# What you are asked to do:
Restate word for word the section of the entries that opens at the line containing "This is one" and closes at the line containing "lidded bin at", both lines kept, pictures dropped.
:::::
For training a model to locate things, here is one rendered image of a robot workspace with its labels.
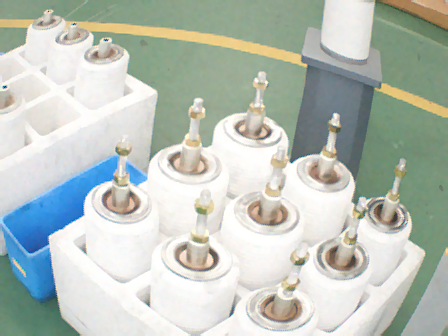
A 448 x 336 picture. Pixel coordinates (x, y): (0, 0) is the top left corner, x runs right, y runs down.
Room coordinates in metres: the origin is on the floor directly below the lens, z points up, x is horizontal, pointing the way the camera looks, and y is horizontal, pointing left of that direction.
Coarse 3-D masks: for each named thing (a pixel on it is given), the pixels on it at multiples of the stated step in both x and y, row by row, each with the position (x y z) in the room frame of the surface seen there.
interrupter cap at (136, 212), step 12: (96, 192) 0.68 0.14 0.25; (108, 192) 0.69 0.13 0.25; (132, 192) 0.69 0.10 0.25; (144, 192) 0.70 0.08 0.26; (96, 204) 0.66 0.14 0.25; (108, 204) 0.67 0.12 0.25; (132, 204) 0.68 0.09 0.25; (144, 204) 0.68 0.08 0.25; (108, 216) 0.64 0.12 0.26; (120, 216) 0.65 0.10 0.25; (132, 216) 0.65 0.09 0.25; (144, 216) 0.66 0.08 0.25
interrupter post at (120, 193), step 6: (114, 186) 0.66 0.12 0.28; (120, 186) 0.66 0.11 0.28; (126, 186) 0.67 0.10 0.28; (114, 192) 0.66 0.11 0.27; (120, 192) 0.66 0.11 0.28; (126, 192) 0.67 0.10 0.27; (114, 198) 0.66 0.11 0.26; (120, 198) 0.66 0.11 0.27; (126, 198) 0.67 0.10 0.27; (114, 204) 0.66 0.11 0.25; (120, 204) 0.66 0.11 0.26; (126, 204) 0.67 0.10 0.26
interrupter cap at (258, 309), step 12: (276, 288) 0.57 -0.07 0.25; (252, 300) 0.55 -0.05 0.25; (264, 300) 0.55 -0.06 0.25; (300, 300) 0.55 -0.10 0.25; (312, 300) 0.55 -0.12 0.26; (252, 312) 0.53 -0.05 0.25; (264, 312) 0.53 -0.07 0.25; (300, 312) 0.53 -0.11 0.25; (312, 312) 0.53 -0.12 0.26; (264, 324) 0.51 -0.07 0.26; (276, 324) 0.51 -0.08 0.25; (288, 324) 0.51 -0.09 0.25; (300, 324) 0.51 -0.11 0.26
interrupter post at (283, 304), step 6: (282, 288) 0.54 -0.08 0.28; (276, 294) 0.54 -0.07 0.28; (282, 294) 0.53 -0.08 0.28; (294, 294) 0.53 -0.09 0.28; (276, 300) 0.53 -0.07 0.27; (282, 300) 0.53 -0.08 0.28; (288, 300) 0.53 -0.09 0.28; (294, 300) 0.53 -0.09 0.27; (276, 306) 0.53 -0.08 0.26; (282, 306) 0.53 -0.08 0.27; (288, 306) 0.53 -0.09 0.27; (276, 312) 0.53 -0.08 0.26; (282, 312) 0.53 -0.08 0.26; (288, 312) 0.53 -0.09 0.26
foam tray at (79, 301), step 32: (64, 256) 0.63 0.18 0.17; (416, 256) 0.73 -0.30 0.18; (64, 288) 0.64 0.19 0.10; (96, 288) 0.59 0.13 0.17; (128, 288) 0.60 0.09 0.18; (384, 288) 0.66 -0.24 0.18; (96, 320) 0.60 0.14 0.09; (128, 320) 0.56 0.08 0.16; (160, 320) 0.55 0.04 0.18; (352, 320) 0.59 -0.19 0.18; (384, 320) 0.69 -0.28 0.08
:::::
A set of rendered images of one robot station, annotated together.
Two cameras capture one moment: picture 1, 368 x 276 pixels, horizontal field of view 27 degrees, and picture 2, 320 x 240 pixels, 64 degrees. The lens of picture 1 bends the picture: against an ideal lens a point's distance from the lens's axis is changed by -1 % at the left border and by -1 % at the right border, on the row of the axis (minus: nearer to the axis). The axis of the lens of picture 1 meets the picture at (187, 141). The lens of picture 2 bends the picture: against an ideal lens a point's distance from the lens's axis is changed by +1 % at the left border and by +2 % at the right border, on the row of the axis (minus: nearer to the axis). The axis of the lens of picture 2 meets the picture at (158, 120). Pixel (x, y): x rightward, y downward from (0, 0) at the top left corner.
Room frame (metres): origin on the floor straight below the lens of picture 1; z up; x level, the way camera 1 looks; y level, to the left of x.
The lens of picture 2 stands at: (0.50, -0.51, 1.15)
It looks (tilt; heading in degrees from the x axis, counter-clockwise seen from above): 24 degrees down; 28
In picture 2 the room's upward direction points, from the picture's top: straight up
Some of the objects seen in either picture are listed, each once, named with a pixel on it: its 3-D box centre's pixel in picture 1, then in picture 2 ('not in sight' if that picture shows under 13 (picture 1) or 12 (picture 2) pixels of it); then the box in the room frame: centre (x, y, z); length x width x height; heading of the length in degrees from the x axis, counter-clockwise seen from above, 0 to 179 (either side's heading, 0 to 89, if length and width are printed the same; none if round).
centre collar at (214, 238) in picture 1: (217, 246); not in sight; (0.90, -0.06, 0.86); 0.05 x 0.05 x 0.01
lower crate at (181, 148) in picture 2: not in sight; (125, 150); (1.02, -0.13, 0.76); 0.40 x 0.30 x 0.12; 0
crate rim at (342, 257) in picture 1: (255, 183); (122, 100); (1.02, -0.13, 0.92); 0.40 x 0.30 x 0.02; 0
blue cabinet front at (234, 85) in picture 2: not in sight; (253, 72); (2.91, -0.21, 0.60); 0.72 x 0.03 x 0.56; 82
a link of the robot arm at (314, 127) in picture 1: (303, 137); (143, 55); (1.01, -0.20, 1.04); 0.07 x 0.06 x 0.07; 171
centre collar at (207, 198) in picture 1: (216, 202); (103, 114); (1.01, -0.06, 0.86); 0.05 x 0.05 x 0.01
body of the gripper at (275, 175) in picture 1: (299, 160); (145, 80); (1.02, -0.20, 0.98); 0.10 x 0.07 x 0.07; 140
:::::
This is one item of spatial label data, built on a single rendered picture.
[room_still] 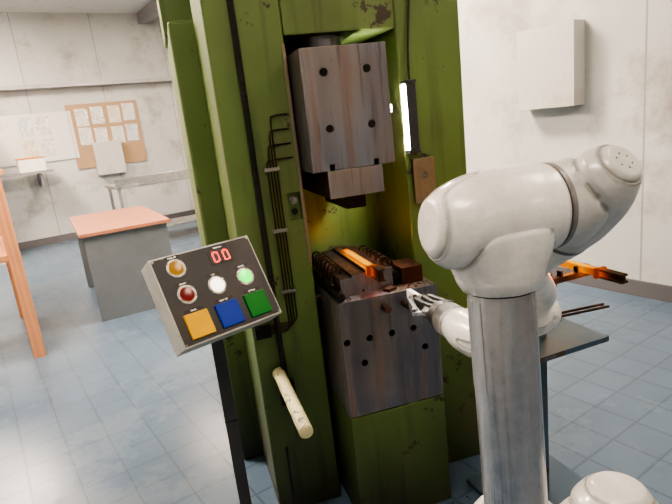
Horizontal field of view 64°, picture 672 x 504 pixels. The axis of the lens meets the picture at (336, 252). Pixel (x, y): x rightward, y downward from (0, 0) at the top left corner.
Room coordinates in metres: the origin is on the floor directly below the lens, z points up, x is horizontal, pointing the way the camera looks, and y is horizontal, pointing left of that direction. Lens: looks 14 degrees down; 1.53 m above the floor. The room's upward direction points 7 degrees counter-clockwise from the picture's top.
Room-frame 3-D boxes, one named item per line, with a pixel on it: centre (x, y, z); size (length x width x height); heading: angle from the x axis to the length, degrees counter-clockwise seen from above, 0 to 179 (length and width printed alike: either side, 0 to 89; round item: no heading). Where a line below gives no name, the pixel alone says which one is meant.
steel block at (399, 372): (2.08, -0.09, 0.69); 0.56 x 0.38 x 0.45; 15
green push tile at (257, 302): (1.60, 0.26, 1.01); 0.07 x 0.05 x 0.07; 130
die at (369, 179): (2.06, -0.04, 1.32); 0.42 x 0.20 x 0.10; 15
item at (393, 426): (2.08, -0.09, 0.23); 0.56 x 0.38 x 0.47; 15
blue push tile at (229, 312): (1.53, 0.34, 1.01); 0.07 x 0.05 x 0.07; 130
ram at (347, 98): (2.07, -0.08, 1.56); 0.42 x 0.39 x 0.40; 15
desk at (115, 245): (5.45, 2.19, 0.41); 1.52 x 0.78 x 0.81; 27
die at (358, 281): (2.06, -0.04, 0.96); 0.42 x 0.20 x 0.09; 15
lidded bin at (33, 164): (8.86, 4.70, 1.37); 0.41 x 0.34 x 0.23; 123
:::::
# Output for this exercise:
This is one item of spatial label data, built on a single rendered picture.
[room_still] 
Horizontal field of view 64°, picture 672 x 504 pixels. The axis of the lens meets the picture at (336, 252). Pixel (x, y): x rightward, y downward from (0, 0) at the top left corner.
Room coordinates in metres: the origin is on the floor directly below the lens, z points up, x is horizontal, pointing the way the camera looks, and y is horizontal, pointing left of that direction. Lens: looks 14 degrees down; 1.53 m above the floor. The room's upward direction points 7 degrees counter-clockwise from the picture's top.
Room-frame 3-D boxes, one named item per line, with a pixel on it: centre (x, y, z); size (length x width x height); heading: angle from the x axis to the length, degrees counter-clockwise seen from above, 0 to 179 (length and width printed alike: either side, 0 to 89; round item: no heading). Where a line below gives no name, the pixel alone says which one is meant.
steel block at (399, 372): (2.08, -0.09, 0.69); 0.56 x 0.38 x 0.45; 15
green push tile at (257, 302): (1.60, 0.26, 1.01); 0.07 x 0.05 x 0.07; 130
die at (369, 179): (2.06, -0.04, 1.32); 0.42 x 0.20 x 0.10; 15
item at (393, 426): (2.08, -0.09, 0.23); 0.56 x 0.38 x 0.47; 15
blue push tile at (229, 312): (1.53, 0.34, 1.01); 0.07 x 0.05 x 0.07; 130
ram at (347, 98): (2.07, -0.08, 1.56); 0.42 x 0.39 x 0.40; 15
desk at (115, 245): (5.45, 2.19, 0.41); 1.52 x 0.78 x 0.81; 27
die at (358, 281): (2.06, -0.04, 0.96); 0.42 x 0.20 x 0.09; 15
lidded bin at (33, 164): (8.86, 4.70, 1.37); 0.41 x 0.34 x 0.23; 123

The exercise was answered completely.